___ DATA RECORDS
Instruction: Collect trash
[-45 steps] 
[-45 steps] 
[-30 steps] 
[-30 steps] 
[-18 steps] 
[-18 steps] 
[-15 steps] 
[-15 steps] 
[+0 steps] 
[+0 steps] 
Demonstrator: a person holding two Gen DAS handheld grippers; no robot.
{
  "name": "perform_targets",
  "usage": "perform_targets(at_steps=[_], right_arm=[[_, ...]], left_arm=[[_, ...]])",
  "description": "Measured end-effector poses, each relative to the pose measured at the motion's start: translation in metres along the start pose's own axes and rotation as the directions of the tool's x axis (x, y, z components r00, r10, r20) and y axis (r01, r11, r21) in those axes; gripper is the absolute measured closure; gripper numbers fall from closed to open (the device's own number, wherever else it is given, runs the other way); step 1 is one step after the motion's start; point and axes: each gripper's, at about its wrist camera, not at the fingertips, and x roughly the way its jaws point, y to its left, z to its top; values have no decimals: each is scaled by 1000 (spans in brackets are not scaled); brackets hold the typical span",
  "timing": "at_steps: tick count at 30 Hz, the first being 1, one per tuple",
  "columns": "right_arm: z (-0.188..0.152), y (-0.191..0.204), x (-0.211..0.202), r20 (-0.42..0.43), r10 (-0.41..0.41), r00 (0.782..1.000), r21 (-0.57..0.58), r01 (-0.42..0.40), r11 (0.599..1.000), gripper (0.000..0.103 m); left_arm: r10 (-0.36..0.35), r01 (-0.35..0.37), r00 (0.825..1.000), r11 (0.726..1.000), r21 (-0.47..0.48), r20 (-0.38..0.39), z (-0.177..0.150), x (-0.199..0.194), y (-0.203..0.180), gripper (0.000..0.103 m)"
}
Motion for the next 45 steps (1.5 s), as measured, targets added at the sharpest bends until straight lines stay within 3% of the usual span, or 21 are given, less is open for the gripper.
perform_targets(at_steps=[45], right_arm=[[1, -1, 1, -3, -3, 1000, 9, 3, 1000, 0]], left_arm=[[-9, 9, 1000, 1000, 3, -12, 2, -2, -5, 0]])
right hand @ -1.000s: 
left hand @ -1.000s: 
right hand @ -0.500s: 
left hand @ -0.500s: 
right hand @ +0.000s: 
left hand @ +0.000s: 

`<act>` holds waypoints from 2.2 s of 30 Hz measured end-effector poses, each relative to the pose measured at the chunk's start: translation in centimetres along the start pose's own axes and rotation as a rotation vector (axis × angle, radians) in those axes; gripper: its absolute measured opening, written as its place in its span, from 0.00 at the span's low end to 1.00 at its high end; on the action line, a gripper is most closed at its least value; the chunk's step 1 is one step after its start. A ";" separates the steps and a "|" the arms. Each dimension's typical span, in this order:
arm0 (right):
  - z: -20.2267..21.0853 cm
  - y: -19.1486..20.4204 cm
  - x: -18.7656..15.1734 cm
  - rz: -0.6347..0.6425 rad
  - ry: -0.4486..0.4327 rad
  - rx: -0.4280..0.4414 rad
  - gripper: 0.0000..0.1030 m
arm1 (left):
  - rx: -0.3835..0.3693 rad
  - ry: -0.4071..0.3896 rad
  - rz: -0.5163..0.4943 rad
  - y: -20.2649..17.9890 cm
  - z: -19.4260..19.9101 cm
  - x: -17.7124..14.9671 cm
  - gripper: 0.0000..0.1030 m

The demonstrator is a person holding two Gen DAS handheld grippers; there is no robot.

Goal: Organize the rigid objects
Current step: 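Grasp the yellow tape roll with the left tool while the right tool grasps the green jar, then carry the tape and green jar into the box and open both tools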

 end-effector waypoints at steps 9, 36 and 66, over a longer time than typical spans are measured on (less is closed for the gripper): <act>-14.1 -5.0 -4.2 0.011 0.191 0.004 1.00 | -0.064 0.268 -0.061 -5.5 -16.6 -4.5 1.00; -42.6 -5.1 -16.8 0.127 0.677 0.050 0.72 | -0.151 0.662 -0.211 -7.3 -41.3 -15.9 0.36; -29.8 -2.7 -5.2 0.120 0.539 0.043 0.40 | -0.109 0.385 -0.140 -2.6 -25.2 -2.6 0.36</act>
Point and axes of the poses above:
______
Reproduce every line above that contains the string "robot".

Demonstrator: a person holding two Gen DAS handheld grippers; no robot.
The demonstrator is a person holding two Gen DAS handheld grippers; there is no robot.

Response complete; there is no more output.